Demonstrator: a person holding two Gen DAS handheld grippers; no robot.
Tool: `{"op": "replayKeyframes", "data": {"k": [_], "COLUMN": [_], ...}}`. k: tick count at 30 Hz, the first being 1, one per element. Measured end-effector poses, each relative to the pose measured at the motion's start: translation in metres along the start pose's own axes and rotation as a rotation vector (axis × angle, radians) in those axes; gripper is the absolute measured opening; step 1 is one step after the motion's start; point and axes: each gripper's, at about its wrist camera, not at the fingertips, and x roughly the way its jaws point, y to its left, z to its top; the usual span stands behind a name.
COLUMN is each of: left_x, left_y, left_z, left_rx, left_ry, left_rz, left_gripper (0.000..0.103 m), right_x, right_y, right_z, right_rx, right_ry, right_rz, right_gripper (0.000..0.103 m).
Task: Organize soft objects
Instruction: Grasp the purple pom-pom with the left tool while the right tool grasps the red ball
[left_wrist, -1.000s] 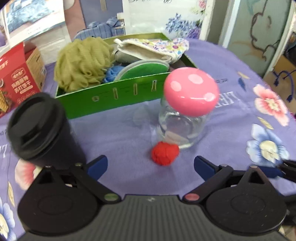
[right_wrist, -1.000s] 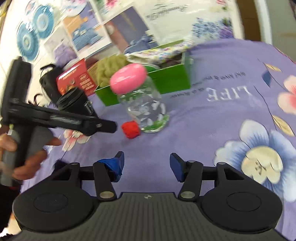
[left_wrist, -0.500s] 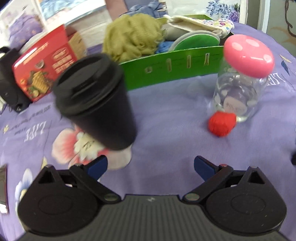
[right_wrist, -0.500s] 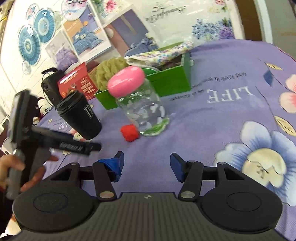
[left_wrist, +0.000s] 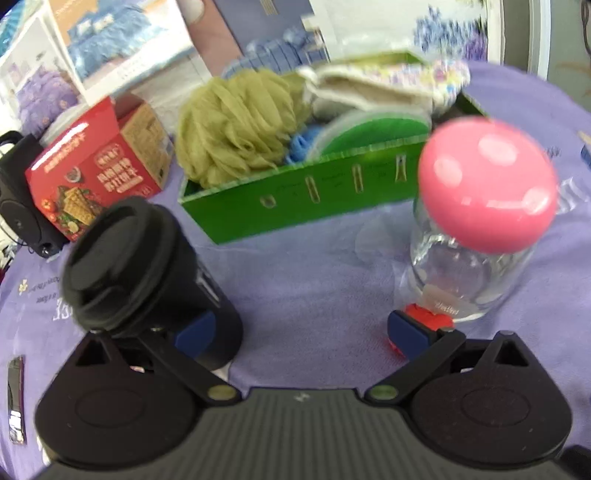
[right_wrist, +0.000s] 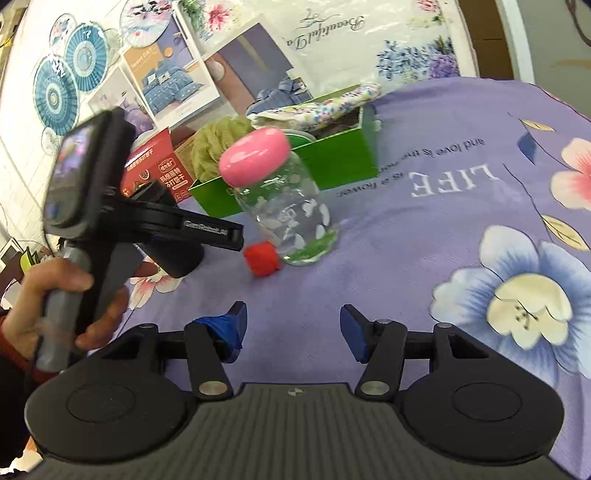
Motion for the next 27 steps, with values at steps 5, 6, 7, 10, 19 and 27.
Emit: {"op": "replayKeyframes", "data": {"k": [5, 6, 7, 10, 19, 27], "left_x": [-0.020, -0.030, -0.044, -0.081, -0.116, -0.109], "left_y": [0.005, 0.007, 0.008, 0.006, 0.072, 0.104], "left_z": [-0.012, -0.016, -0.022, -0.031, -0.066, -0.119], "left_rx": [0.079, 0.098, 0.113, 0.155, 0.126, 0.046], "left_ry": [-0.058, -0.055, -0.055, -0.140, -0.171, -0.059], "left_rz": [-0.148, -0.281, -0.439, -0.521, -0.317, -0.395], "left_gripper": [0.099, 0.099, 0.099, 0.101, 0.102, 0.103], "right_x": [-0.005, -0.005, -0.005, -0.005, -0.002, 0.048], "right_y": [-0.010, -0.012, -0.014, -0.020, -0.003, 0.027], "right_z": [0.000, 0.001, 0.002, 0.006, 0.009, 0.023], "right_rx": [0.019, 0.026, 0.032, 0.049, -0.070, -0.335], "right_ry": [-0.019, -0.027, -0.034, -0.046, -0.066, -0.033], "right_rz": [-0.003, -0.005, -0.007, -0.029, -0.031, -0.111], "right_gripper": [0.041, 0.041, 0.041, 0.041, 0.042, 0.043]}}
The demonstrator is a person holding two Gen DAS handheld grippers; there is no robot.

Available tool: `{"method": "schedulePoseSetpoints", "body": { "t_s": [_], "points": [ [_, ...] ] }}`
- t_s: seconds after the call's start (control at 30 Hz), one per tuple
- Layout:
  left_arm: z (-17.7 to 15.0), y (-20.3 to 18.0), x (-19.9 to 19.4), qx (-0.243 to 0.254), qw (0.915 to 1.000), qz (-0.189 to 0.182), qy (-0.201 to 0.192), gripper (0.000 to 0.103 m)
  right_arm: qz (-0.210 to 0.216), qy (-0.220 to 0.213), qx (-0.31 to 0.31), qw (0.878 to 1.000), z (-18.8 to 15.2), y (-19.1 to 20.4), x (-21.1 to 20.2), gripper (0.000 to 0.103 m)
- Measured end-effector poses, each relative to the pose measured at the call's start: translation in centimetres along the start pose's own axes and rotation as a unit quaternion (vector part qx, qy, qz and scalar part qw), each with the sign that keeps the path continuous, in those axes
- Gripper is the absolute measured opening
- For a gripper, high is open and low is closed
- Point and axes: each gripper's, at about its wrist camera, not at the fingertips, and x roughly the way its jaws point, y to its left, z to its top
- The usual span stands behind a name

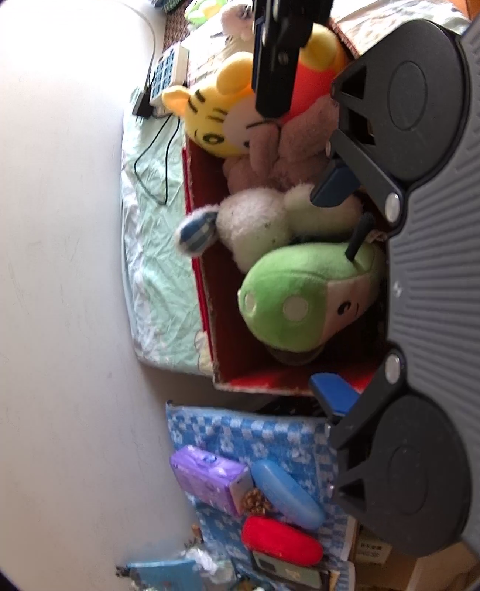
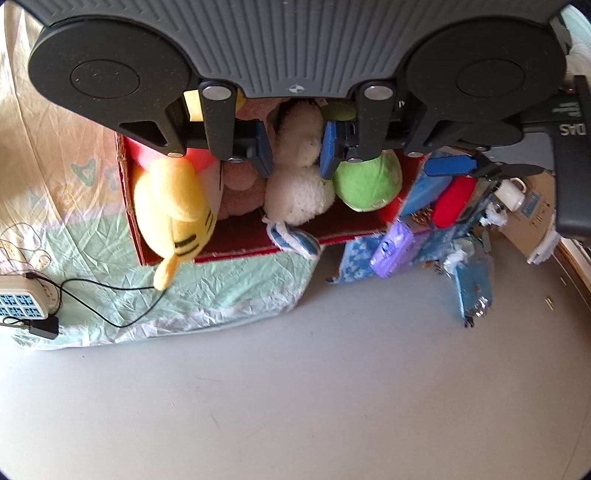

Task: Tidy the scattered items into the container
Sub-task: 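Withdraw the right gripper from the box toward the white bow-tie bunny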

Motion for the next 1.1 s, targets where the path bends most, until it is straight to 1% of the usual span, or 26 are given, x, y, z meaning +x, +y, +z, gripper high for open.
{"method": "schedulePoseSetpoints", "body": {
  "t_s": [0.13,0.23,0.3,0.43,0.53,0.6,0.67,0.77,0.87,0.93,1.03,1.1],
  "points": [
    [0.4,-0.3,-0.9,-0.013,0.9993,0.033,-0.008,0.097,0.023,-0.006,0.0,1.0,0.9,-0.9,-0.5,0.031],
    [0.8,-1.1,-1.5,-0.019,0.9973,0.07,-0.012,0.097,0.043,-0.007,-0.005,0.999,1.5,-1.9,-1.1,0.032],
    [1.1,-1.5,-2.2,-0.032,0.9955,0.088,-0.017,0.097,0.056,-0.007,-0.011,0.998,1.9,-2.7,-1.8,0.032],
    [1.5,-2.3,-4.0,-0.064,0.9917,0.109,-0.026,0.097,0.072,-0.009,-0.01,0.997,2.6,-5.3,-3.5,0.034],
    [1.6,-3.7,-5.1,-0.073,0.9895,0.12,-0.032,0.097,0.077,-0.008,-0.008,0.997,2.8,-7.8,-4.7,0.034],
    [1.6,-5.3,-5.8,-0.074,0.9892,0.12,-0.039,0.097,0.079,-0.008,-0.003,0.997,2.8,-9.6,-5.5,0.034],
    [1.5,-7.1,-6.6,-0.076,0.9898,0.109,-0.051,0.097,0.078,-0.005,0.002,0.997,2.7,-11.5,-6.3,0.034],
    [1.3,-10.9,-7.7,-0.063,0.9925,0.072,-0.076,0.097,0.067,0.004,0.009,0.998,2.3,-14.3,-7.3,0.034],
    [1.2,-15.6,-8.6,-0.026,0.9936,0.034,-0.104,0.097,0.051,0.01,0.019,0.998,1.8,-17.4,-8.7,0.034],
    [1.1,-18.6,-8.7,0.003,0.9933,0.002,-0.116,0.097,0.037,0.01,0.029,0.999,1.5,-19.5,-9.8,0.034],
    [1.1,-23.1,-8.0,0.041,0.9915,-0.045,-0.114,0.097,0.014,0.007,0.054,0.998,1.0,-22.8,-11.3,0.035],
    [1.2,-25.7,-7.1,0.061,0.99,-0.07,-0.107,0.097,-0.003,0.004,0.076,0.997,0.7,-24.9,-12.0,0.035]
  ]
}}
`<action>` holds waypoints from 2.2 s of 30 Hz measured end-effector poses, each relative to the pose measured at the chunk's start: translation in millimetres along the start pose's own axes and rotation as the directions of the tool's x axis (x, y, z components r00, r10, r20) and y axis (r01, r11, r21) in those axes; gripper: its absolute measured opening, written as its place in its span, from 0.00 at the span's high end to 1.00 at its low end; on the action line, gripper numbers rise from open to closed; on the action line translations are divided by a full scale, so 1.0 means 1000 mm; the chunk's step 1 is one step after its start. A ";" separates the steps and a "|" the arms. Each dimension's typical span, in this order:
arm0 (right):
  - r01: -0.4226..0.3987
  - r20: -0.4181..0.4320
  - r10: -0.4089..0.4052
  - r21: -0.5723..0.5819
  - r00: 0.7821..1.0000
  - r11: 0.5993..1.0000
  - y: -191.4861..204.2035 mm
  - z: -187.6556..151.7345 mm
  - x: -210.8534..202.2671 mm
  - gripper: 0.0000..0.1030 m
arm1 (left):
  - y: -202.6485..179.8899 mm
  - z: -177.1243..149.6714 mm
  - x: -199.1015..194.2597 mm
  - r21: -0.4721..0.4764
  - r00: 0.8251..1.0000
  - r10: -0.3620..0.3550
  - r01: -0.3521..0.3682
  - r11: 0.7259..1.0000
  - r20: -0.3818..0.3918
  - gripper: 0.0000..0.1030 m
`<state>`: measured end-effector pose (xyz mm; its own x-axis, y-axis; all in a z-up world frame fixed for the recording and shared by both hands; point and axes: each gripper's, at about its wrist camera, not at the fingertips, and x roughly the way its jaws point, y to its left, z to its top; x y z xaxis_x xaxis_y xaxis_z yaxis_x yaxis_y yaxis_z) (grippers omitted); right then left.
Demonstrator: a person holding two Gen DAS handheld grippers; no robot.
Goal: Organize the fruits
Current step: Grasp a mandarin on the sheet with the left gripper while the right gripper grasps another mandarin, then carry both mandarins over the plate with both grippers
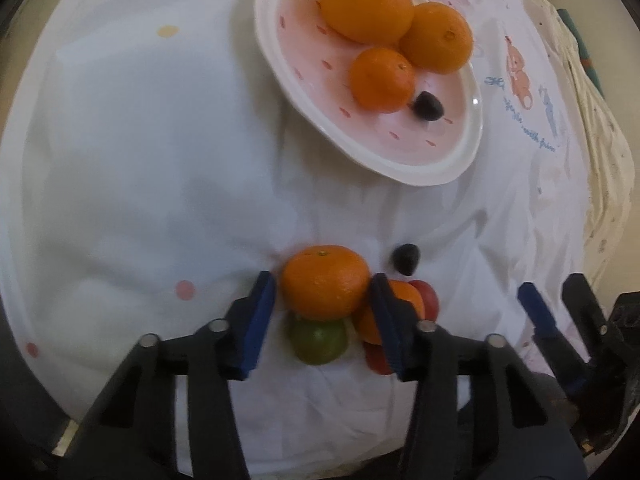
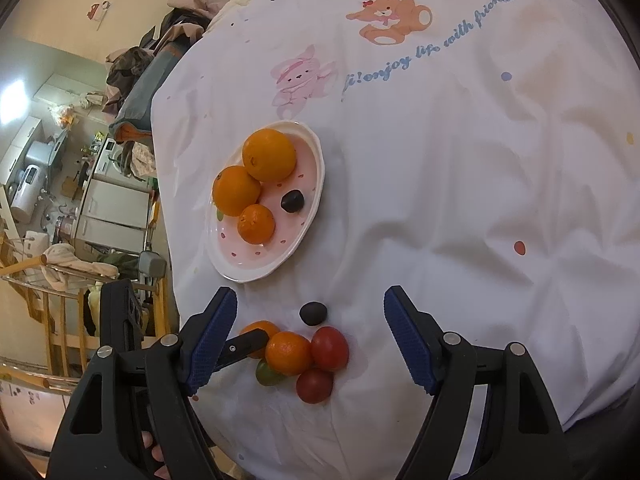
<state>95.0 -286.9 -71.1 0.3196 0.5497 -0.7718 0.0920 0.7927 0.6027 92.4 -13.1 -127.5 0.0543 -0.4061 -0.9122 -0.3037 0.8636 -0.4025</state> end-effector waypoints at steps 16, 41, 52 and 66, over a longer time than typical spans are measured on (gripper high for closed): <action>0.016 -0.082 -0.019 -0.033 0.996 0.999 0.004 -0.008 0.016 0.25 | 0.015 -0.003 -0.078 0.121 0.953 0.111 -0.150 0.981 0.282 0.63; 0.289 -0.099 -0.431 -0.607 0.897 0.741 0.105 -0.057 0.106 0.57 | 0.031 0.000 -0.101 0.058 0.939 0.092 -0.117 0.991 0.332 0.63; 0.213 -0.116 -0.321 -0.536 0.940 0.817 0.099 -0.049 0.087 0.60 | 0.033 0.001 -0.099 0.050 0.932 0.120 -0.145 0.988 0.341 0.63; 0.061 -0.042 -0.082 -0.362 0.996 0.930 0.074 -0.006 0.006 0.60 | 0.037 0.004 -0.094 0.034 0.907 0.194 -0.222 0.974 0.374 0.63</action>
<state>98.5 -223.8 -32.7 0.2706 0.4933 -0.8267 -0.2359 0.8665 0.4398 79.5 58.2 -57.2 0.3463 -0.0889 -0.9339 -0.2761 0.9418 -0.1920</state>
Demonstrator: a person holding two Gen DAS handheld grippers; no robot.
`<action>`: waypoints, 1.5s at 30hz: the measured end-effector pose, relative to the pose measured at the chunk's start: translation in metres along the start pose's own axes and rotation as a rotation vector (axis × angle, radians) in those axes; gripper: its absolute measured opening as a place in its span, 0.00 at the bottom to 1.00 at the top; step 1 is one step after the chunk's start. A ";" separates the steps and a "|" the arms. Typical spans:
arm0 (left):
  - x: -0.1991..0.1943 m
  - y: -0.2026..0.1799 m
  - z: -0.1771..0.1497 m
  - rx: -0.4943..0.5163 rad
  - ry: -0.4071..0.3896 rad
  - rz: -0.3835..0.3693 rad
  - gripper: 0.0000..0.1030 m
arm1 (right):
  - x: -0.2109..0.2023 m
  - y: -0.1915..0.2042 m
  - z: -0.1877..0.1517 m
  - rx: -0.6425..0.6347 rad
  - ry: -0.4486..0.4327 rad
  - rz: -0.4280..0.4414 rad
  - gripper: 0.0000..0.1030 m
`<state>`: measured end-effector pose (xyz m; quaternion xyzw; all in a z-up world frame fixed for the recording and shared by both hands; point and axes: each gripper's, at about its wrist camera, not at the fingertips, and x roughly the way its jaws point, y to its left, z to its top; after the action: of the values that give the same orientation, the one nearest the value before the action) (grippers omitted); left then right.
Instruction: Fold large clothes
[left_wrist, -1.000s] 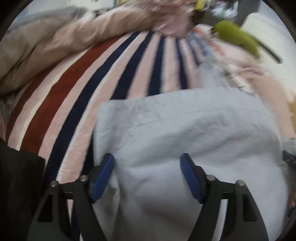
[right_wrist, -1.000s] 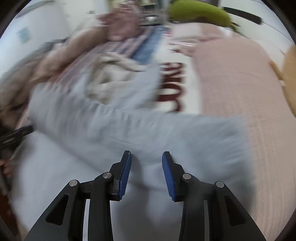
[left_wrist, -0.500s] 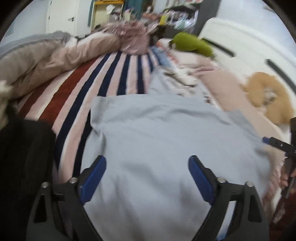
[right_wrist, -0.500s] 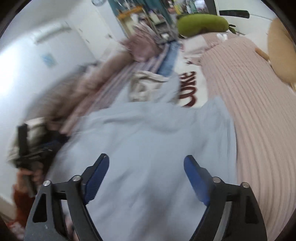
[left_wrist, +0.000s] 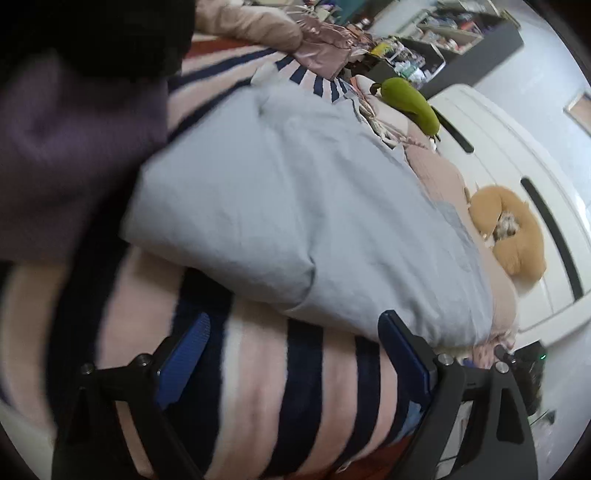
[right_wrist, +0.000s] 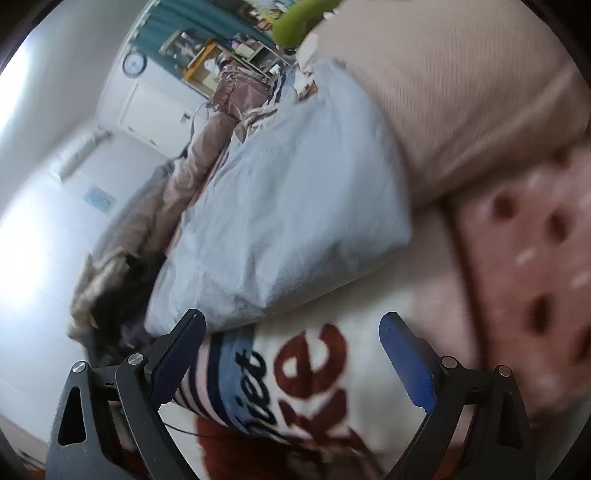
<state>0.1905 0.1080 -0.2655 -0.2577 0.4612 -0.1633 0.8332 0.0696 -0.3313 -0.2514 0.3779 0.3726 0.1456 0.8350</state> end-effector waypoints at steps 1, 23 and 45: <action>0.005 0.001 0.001 -0.009 -0.021 -0.016 0.88 | 0.003 0.003 0.002 -0.013 -0.030 -0.003 0.92; -0.056 -0.020 -0.044 0.089 -0.066 0.014 0.20 | -0.041 0.024 -0.025 -0.113 -0.049 -0.071 0.12; -0.109 -0.143 0.123 0.472 -0.181 -0.021 0.89 | -0.092 0.176 0.125 -0.677 -0.042 -0.060 0.88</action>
<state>0.2336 0.0815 -0.0539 -0.0744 0.3313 -0.2513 0.9064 0.1057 -0.3266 -0.0195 0.0714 0.2968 0.2286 0.9244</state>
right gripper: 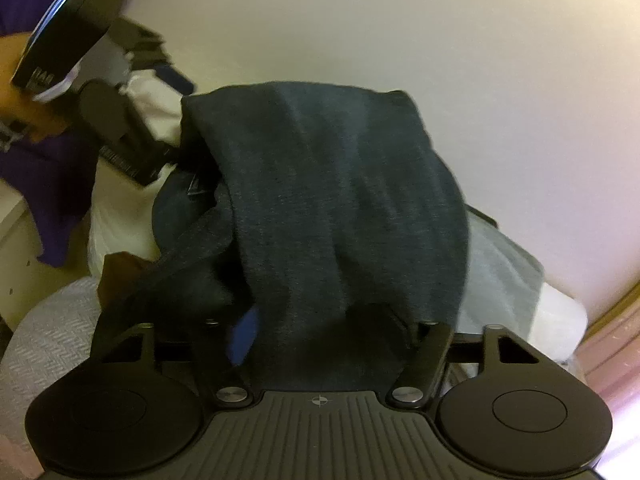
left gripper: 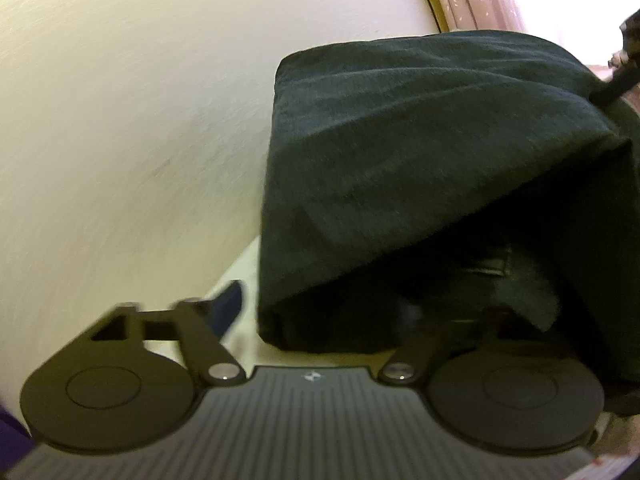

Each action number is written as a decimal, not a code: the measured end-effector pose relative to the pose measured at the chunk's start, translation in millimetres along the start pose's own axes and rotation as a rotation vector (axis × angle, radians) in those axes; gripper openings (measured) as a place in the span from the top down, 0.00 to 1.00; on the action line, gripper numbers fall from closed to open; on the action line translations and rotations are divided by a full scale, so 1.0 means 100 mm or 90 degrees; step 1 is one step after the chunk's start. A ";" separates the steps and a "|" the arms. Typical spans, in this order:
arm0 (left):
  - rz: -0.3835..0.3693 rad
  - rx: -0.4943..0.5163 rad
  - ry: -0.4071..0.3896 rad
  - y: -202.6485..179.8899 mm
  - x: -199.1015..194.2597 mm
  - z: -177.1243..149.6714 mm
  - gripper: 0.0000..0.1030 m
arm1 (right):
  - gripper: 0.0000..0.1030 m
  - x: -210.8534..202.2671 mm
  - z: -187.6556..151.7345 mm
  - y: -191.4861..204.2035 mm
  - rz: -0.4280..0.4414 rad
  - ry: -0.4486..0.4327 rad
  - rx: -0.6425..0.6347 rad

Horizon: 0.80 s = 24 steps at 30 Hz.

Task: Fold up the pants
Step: 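Grasp the dark blue jeans on the pile with both grippers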

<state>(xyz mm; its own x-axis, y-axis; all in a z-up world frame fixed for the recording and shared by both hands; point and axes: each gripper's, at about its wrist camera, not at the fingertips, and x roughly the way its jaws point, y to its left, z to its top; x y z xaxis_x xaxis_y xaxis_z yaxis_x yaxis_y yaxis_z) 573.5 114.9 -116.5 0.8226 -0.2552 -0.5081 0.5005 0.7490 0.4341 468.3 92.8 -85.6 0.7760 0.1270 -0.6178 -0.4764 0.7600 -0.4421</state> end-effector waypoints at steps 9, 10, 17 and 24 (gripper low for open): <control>0.028 0.066 -0.076 0.08 -0.83 0.67 0.94 | 1.00 -0.57 0.04 -0.60 -0.022 -0.057 0.145; 0.029 0.081 -0.093 0.05 -0.97 0.81 0.94 | 1.00 -0.74 0.02 -0.72 -0.036 -0.070 0.169; -0.018 0.205 -0.231 -0.84 -2.34 1.82 0.95 | 1.00 -2.31 -0.66 -1.44 -0.152 -0.150 0.309; -0.179 0.322 -0.309 -2.79 -3.84 2.28 0.95 | 1.00 -4.39 -2.38 -1.51 -0.305 -0.142 0.425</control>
<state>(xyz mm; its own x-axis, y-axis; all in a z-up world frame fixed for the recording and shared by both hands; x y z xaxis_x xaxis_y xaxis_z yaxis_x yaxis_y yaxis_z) 179.5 -135.5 127.6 0.6131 -0.7237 -0.3168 0.6759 0.2730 0.6845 101.5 -230.0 97.4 0.9286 -0.2342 -0.2880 0.2130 0.9716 -0.1031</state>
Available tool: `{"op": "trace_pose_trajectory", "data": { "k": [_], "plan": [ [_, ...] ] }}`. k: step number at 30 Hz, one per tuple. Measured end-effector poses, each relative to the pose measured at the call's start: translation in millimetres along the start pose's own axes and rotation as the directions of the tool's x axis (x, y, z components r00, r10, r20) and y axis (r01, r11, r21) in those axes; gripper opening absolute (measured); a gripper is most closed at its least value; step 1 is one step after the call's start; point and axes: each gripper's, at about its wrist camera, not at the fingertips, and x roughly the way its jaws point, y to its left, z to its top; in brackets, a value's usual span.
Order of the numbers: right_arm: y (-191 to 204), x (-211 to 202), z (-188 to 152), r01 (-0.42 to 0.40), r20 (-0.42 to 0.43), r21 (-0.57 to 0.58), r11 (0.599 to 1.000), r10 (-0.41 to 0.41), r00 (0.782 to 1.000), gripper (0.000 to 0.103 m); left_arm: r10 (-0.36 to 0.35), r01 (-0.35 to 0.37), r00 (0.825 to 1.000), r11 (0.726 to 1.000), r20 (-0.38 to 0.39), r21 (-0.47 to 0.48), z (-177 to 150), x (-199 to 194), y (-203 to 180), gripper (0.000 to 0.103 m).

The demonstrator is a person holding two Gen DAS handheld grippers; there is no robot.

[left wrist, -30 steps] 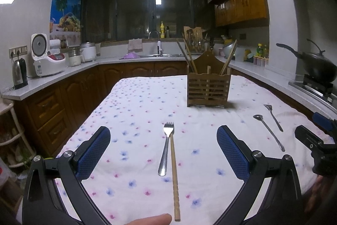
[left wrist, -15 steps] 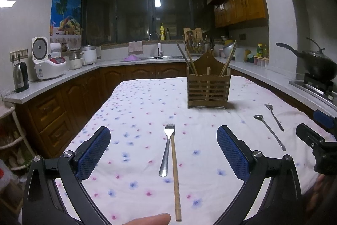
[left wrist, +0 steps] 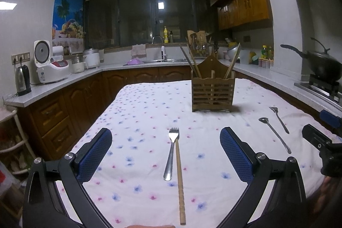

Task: Organize utensils

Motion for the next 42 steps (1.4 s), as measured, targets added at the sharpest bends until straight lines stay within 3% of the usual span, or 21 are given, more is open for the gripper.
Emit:
{"op": "trace_pose_trajectory", "data": {
  "k": [42],
  "plan": [
    [4.7, -2.2, 3.9, -0.003, 0.012, 0.001, 1.0, 0.003, 1.0, 0.103, -0.007, 0.007, 1.0, 1.0, 0.006, 0.014, -1.4, 0.4, -1.8, 0.103]
  ]
}}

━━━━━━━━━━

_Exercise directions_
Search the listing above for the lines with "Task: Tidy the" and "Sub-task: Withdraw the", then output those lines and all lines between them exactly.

_Task answer_
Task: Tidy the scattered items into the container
Sub-task: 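Withdraw the right gripper from the box toward the white bow-tie bunny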

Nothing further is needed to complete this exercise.